これも、ぼんやり思いついただけだが、「即興」と「通常の演奏」あるいは「ミス」の違いって、そこまで自明なんだろうか。

ある種の規範としての「通常の=正しい演奏」を中心に据えるなら、逸脱という意味で「即興」と「ミス」は同じだし、両者を区別するものとしては「演奏者の意図」ぐらいしかないんじゃないか。しかし、意図せぬミスによって出した音がたまたまスケールにハマっていて、偶然いい感じのフレーズになったら、聞いている側からしたら「即興」なのでは? 「意図」ないし(西洋)音楽的な良さ悪さでは、「即興」を「ミス」から切り離せない気もする*4僕も、ソロ中にミスったら、あたかも「そういう即興です」みたいな顔して乗り切ることがよくある。

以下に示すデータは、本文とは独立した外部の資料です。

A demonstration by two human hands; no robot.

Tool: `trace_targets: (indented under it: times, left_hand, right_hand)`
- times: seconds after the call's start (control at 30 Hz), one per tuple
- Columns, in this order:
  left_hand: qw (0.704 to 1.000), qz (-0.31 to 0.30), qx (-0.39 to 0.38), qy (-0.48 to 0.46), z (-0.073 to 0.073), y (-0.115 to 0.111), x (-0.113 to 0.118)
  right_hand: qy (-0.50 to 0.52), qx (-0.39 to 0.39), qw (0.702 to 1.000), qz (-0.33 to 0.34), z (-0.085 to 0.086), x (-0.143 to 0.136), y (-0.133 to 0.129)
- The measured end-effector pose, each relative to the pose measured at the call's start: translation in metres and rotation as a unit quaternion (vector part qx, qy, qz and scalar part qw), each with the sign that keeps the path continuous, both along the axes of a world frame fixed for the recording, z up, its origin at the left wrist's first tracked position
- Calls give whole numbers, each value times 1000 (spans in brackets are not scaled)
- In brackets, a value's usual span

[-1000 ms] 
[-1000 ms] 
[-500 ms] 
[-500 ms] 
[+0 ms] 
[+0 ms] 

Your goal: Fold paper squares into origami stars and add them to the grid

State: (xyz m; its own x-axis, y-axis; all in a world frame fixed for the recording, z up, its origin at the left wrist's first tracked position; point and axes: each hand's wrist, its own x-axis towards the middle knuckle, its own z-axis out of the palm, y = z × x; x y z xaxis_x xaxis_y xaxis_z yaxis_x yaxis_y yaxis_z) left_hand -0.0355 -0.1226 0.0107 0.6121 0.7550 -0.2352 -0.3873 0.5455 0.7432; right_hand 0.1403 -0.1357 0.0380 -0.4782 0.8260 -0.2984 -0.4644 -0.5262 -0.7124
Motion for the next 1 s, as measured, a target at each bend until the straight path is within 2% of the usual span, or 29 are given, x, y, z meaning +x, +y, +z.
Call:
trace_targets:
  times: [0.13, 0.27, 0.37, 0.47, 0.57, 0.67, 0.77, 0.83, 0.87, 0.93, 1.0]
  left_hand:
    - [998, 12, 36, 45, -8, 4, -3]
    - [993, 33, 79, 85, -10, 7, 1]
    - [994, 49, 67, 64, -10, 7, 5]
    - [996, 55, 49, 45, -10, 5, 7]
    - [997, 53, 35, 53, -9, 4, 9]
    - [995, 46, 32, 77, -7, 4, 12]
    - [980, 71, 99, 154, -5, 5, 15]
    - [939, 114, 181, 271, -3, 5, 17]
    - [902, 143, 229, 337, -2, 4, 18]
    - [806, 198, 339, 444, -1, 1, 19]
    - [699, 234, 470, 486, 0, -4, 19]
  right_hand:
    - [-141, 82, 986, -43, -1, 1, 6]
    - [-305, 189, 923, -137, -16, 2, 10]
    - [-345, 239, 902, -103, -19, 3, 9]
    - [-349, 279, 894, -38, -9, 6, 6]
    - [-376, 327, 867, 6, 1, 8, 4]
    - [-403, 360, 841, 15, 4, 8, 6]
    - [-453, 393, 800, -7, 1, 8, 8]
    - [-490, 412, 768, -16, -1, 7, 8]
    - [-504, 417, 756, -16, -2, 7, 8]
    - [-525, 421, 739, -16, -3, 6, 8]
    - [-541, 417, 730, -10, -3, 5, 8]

そもそも、「通常の=正しい演奏」というものは無いともいえる。音楽の存在論でしばしば議論される「多様性の許容」を考えれば、同じ曲でも、個々の演奏が微妙に異なっているのは明らかだろう。「オーセンティックな演奏」を中心に据えることが難しいのであれば、「即興」はめちゃくちゃありふれているどころか、演奏は全て「即興」なのではないか?

 

■受容の問題について

個人的にはそういった存在論的問題よりも、「即興の美的価値がどこから生じるのか」「どのような評価基準が想定されるか」みたいな受容側の話(第4節)を掘り下げてみたい。単純に、「良いソロ」というときの「良さ」ってなんなのか。(プレイヤーとしても知りたい……)

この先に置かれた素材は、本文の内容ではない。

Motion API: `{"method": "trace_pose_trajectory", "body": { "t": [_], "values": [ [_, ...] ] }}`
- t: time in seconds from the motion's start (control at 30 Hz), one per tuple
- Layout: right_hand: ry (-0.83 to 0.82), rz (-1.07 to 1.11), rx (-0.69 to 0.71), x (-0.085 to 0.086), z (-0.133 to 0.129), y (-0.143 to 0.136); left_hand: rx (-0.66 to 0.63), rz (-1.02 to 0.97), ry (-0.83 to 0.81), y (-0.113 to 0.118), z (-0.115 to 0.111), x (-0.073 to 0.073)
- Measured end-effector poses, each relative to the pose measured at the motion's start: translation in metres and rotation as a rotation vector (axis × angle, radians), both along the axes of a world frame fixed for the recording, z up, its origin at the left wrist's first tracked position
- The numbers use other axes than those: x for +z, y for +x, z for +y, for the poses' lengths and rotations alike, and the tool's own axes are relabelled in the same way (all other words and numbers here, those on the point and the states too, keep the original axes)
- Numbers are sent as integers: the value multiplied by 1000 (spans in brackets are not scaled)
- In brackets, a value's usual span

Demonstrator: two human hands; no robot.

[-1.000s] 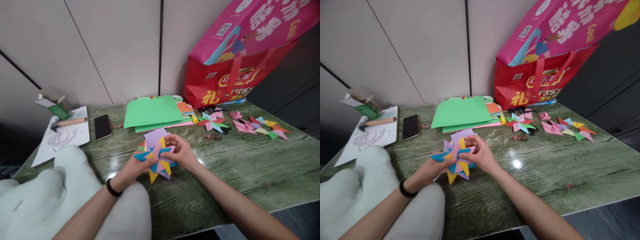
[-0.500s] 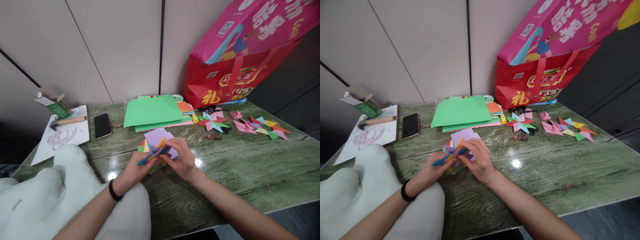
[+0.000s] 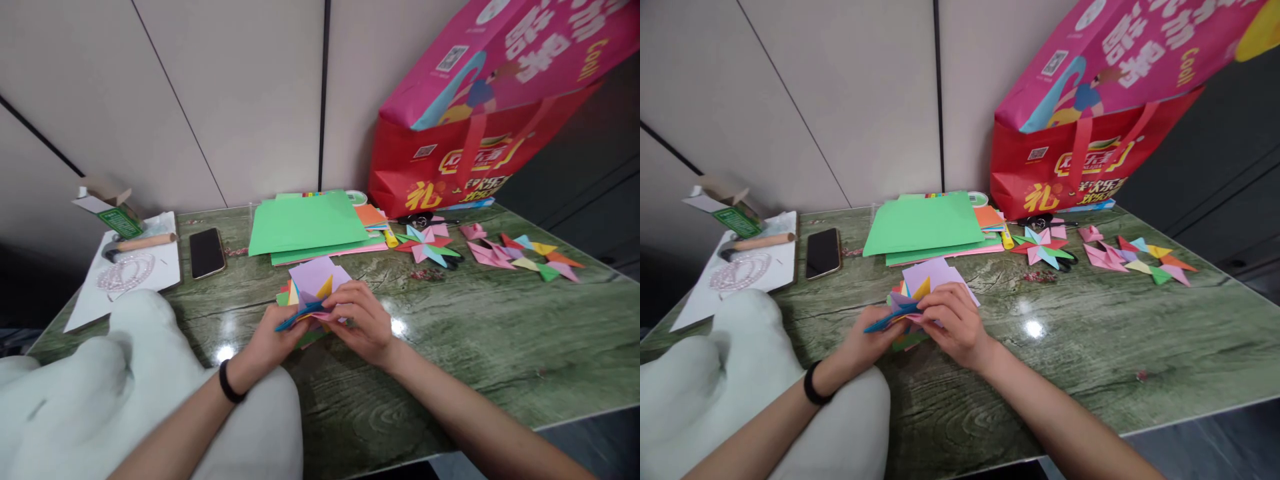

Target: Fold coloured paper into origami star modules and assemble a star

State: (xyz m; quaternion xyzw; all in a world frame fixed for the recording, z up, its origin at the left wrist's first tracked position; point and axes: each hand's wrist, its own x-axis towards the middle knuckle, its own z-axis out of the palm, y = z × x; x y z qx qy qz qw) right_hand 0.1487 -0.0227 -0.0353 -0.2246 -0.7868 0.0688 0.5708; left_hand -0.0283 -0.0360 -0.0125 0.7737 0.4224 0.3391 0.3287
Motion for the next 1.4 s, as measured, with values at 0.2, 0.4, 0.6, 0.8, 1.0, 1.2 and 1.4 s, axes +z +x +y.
{"method": "trace_pose_trajectory", "body": {
  "t": [0.2, 0.4, 0.6, 0.8, 1.0, 1.2, 1.4],
  "values": [
    [-13, -58, -15, -1, -2, 0, 7, -18, 15, 1, 1, -1],
    [5, -66, -139, -3, -1, 1, 9, 15, 36, 0, 0, -2],
    [50, -83, -190, -3, -3, 3, 5, 11, 51, -1, 0, -3],
    [-34, -76, -119, -2, -2, -1, 8, 9, 57, 0, 2, -3],
    [-165, 27, -97, 0, -6, -8, -25, -15, 72, 2, -1, 0],
    [-241, 174, -125, -3, -7, -13, -28, -4, 16, 3, -3, 1],
    [-146, 70, -95, -1, -8, -12, -18, -69, -123, 3, -2, 0]
  ]
}}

普段ジャズは演奏していないんですが、ジャズマンの間ではもっと「良さ」の基準みたいなのがあるんだろうな、と妄想している。セロニアス・モンクとか、聞いている分にはすごく好きだけど、あんなわけわからん音選びでなぜ「良い」のか言語化できない。

あと完全に余談ですけど、マンガ『BLUE GIANT』を読むと、ジャズやインプロの面白さがなんとなくめちゃくちゃ分かります。素晴らしい作品なのでおすすめ。

 

■ダンスの分析哲学 

本題とはズレるが、ダンス周辺の議論はすごく面白そう。普段、身体芸術はあまり扱っていないので、この辺も勉強したいな。

そういえばレンジャーダンスってまだいない気がする。美学においてはかなりの積み重ねがあり*5、個人的にも興味があるので、写真研究の合間に手が空いたら、そちらも紹介していきたいですね。

 

 

*1:ウォルトンのカテゴリー論における「標準的性質」を意識した上で、王道に近づける、みたいな話かと。

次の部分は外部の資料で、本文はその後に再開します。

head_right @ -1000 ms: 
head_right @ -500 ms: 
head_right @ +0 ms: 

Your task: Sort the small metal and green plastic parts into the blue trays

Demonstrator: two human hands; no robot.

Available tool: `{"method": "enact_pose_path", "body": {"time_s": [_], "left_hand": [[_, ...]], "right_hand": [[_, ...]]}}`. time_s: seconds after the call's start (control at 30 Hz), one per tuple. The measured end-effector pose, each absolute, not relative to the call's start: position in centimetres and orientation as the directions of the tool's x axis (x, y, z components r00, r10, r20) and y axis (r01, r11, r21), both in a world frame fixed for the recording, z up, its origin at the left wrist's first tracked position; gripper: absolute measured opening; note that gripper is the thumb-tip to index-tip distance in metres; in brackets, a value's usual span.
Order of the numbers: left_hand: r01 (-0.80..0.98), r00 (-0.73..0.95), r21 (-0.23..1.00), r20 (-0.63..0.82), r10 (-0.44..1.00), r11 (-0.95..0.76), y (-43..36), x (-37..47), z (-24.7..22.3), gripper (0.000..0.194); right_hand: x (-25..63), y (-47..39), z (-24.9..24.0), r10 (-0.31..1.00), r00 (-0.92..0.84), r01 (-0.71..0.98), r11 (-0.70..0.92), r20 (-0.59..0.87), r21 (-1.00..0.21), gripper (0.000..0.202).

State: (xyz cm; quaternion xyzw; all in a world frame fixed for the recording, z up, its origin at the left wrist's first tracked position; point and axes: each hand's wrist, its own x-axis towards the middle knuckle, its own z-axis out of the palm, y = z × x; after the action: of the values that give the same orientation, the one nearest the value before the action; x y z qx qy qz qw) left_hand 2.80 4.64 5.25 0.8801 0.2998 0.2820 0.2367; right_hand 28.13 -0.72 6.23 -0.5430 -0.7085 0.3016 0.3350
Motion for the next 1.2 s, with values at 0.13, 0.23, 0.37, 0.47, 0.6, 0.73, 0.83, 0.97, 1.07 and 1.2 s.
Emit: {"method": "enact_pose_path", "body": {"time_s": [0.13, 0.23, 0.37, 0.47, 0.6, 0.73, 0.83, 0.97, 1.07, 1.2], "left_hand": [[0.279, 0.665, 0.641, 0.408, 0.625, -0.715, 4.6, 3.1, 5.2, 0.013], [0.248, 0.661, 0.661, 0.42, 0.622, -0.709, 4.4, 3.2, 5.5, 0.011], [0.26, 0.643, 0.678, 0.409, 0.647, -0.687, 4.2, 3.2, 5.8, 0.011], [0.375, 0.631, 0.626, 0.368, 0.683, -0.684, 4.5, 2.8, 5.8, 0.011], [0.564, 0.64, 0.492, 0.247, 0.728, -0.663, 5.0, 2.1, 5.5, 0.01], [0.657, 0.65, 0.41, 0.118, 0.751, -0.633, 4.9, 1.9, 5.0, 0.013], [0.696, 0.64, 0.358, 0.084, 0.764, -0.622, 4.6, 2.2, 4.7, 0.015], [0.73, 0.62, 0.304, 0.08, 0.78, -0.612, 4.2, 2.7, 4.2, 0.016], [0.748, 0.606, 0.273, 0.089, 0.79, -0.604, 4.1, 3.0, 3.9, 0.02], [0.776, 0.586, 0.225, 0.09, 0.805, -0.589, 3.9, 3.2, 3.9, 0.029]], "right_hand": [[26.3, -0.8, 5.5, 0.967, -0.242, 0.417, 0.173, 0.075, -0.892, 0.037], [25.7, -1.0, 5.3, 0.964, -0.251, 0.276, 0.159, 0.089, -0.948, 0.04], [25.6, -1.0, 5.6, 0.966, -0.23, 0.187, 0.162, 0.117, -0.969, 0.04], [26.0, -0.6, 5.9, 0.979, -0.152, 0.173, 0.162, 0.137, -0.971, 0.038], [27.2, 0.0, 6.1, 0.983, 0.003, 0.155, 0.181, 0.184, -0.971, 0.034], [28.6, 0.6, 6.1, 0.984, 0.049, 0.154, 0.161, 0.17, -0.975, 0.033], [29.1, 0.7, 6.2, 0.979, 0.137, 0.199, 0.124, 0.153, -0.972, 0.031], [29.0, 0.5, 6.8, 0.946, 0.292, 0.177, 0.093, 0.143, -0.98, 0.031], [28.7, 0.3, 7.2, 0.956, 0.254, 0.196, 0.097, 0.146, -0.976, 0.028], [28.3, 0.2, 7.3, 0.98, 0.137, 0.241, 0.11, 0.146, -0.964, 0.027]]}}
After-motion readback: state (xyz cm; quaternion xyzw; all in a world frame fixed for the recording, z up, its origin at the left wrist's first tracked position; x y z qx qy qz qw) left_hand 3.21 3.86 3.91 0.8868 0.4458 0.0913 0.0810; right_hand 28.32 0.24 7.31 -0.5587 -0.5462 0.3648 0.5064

*2:16世紀にイタリア北部で生まれた即興演劇。仮面を用いる。

*3:具体的には言及されていないが、西洋古典音楽に対する逆張りとして、モードのコード進行や、インプロを指摘できるのではないか、と思っている。

*4:各所でぼやいている通り、僕は「意図」による説明全般に無理を感じている。

*5:Routledge Companionでも章が割かれている。